▶ EXERCISE DETAILS:
A verbatim copy is needed of the lines below from the one containing "Here a camera" up to and including the one containing "Q: Give the pixel coordinates of points on the crushed black", excluding pictures.

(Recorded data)
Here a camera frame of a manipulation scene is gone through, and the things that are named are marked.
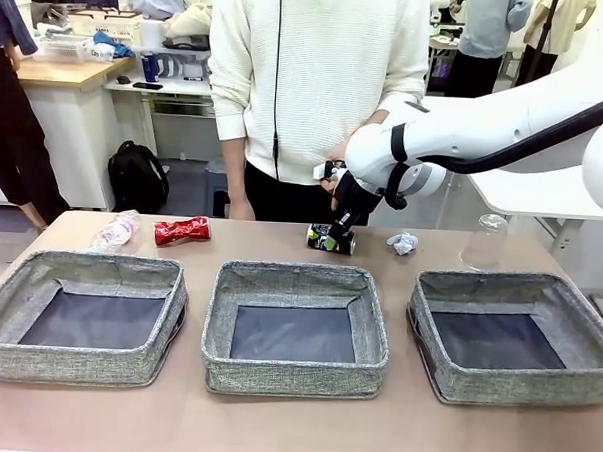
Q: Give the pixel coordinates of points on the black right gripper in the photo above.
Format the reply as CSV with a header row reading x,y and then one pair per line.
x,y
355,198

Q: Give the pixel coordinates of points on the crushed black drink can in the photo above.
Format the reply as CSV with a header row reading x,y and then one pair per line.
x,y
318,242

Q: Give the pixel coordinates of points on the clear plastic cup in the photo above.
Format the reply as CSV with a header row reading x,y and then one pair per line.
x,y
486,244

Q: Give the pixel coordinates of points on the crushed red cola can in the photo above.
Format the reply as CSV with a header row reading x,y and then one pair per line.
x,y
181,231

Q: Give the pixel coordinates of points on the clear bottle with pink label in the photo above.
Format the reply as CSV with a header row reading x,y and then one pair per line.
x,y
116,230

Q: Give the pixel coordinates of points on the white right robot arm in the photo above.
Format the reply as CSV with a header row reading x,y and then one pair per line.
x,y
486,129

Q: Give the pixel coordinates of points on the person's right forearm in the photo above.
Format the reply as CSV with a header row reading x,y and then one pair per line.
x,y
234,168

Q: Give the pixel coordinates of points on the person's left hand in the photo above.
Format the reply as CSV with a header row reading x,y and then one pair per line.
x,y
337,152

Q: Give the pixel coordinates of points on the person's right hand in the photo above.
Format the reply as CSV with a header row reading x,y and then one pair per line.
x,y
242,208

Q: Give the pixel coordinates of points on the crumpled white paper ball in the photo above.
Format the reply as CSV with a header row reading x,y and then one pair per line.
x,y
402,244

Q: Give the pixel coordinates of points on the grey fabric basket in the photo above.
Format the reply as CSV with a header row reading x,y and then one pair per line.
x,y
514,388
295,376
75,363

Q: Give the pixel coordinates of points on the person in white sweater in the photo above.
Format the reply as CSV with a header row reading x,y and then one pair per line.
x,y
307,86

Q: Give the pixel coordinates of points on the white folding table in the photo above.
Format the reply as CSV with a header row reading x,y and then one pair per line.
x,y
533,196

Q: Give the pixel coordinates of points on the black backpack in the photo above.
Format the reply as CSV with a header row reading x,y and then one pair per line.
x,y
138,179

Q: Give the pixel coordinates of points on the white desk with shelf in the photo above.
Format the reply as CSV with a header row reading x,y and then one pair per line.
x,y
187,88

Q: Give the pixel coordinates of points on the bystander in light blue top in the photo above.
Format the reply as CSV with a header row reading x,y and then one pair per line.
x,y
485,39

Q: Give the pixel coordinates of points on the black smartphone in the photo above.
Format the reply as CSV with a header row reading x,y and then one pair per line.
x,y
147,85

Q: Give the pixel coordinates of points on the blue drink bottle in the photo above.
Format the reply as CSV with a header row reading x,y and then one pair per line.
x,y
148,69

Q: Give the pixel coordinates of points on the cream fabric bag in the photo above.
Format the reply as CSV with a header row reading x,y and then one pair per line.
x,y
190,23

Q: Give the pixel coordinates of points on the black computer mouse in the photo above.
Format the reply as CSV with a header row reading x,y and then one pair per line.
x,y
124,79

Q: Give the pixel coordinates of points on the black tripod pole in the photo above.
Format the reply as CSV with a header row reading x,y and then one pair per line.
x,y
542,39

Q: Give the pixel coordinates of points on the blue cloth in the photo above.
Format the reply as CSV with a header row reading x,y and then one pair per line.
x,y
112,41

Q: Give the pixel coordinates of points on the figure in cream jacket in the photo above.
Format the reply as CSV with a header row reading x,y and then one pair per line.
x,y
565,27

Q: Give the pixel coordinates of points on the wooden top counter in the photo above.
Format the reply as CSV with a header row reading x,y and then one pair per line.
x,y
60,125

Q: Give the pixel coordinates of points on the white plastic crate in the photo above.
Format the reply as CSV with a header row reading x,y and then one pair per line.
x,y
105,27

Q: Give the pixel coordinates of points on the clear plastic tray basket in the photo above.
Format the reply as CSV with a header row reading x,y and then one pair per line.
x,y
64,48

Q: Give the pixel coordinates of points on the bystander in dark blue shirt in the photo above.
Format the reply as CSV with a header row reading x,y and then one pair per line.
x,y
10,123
...
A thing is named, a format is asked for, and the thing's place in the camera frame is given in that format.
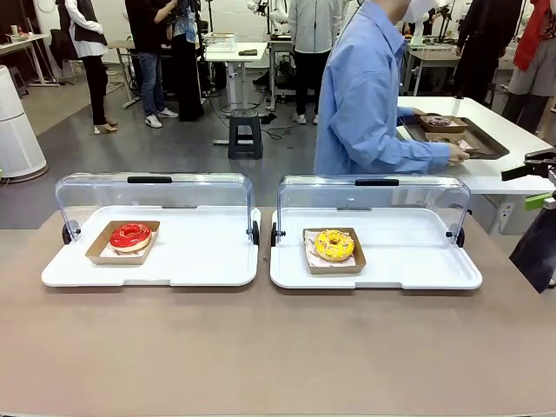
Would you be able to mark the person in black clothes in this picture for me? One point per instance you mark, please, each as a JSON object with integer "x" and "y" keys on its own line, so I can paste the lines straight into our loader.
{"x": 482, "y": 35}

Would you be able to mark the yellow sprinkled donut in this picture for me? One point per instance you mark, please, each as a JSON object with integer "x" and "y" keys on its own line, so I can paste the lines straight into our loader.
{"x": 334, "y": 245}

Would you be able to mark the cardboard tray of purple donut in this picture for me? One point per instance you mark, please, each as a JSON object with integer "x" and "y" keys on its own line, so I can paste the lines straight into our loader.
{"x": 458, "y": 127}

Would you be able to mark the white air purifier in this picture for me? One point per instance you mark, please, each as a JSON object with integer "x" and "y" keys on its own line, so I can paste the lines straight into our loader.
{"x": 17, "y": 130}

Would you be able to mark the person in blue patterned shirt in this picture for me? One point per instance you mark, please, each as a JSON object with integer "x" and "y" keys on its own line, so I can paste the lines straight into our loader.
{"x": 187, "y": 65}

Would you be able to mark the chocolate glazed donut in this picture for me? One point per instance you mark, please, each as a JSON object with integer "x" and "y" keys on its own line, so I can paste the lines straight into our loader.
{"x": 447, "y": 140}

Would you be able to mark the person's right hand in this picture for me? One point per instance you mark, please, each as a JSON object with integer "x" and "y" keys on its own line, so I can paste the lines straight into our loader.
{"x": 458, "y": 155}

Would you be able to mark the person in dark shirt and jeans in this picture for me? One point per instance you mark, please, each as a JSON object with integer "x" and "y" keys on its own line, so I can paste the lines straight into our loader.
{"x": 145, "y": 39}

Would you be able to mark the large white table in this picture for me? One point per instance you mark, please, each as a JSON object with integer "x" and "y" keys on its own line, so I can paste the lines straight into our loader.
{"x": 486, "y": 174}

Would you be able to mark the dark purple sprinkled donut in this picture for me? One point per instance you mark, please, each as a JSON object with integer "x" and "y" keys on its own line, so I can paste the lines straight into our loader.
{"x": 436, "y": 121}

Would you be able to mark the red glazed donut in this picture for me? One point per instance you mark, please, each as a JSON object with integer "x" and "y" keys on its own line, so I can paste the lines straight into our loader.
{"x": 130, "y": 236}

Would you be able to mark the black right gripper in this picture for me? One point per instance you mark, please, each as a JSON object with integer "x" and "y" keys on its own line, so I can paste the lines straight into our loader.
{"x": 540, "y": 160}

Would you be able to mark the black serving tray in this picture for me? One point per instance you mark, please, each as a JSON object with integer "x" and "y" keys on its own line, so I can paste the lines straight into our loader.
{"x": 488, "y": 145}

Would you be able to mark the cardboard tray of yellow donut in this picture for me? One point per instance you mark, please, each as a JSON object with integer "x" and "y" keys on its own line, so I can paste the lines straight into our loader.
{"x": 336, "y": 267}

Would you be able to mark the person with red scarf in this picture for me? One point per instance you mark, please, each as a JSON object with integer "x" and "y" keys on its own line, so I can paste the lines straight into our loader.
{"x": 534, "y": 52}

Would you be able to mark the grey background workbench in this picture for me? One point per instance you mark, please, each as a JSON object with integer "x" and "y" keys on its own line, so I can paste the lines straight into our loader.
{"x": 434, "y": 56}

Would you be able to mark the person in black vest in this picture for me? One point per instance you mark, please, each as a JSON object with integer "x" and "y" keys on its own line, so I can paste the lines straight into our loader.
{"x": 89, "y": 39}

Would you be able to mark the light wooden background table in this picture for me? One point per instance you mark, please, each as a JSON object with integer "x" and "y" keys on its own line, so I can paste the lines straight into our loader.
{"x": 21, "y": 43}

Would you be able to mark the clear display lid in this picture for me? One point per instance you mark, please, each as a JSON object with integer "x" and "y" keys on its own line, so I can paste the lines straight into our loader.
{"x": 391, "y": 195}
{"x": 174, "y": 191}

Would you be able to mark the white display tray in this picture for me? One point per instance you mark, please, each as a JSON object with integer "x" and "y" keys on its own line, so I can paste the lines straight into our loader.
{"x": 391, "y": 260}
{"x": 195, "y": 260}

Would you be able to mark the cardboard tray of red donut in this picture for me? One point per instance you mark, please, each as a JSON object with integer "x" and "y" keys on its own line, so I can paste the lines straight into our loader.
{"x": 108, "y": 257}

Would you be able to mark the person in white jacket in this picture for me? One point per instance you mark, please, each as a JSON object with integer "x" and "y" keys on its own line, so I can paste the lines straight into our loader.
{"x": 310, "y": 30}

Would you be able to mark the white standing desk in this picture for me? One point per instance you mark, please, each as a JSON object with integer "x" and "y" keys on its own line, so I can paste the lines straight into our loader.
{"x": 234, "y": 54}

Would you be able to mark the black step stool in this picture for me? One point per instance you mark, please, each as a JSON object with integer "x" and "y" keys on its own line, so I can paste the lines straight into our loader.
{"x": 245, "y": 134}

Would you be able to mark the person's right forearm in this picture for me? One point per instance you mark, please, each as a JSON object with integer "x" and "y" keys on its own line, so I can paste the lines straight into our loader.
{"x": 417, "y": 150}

▶ OUTPUT:
Here a camera frame of a manipulation scene is gone through, and the things that are named are marked.
Q: Give the pixel coordinates of points on the black right gripper in the photo above.
Format the reply as CSV with a header row reading x,y and then one pair per line.
x,y
355,198

Q: Give the pixel coordinates of points on the crushed black drink can in the photo above.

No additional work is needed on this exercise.